▶ _Exercise prompt_: Your job with the data below: print everything from the line that holds "This entry pairs" down to the line that holds "Point to the", ends included, exactly, and nothing else.

▶ _The records_:
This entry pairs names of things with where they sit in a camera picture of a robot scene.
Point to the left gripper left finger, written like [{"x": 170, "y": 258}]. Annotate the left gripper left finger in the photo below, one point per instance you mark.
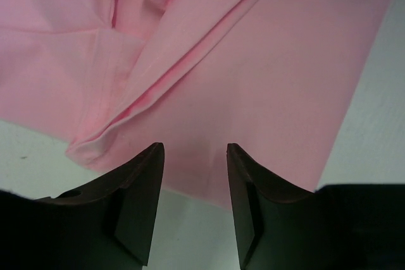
---
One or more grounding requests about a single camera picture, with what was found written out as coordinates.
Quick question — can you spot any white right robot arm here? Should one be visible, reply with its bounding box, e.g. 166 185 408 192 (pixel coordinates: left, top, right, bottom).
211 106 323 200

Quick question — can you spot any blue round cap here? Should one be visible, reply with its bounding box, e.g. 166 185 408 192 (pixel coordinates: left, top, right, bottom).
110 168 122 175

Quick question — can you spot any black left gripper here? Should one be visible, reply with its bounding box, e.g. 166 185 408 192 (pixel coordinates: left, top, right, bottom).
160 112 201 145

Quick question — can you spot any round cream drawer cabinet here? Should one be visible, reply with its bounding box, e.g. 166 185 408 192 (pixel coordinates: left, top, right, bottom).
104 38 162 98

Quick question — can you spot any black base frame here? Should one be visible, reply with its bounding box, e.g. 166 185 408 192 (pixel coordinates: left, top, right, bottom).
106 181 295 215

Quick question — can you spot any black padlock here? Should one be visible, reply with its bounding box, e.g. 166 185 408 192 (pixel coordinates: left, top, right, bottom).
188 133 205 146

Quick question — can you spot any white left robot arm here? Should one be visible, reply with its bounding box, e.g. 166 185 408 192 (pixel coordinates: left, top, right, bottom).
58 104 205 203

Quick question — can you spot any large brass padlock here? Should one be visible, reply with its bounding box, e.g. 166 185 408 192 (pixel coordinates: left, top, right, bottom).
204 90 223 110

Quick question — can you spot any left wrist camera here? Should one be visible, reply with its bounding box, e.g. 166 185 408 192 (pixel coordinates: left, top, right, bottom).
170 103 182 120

▶ _Response_:
This entry pairs names of things with where they sit in a camera picture of a robot scene.
Point to the left gripper left finger, written like [{"x": 170, "y": 258}]. Annotate the left gripper left finger in the photo below, one point per instance you mark.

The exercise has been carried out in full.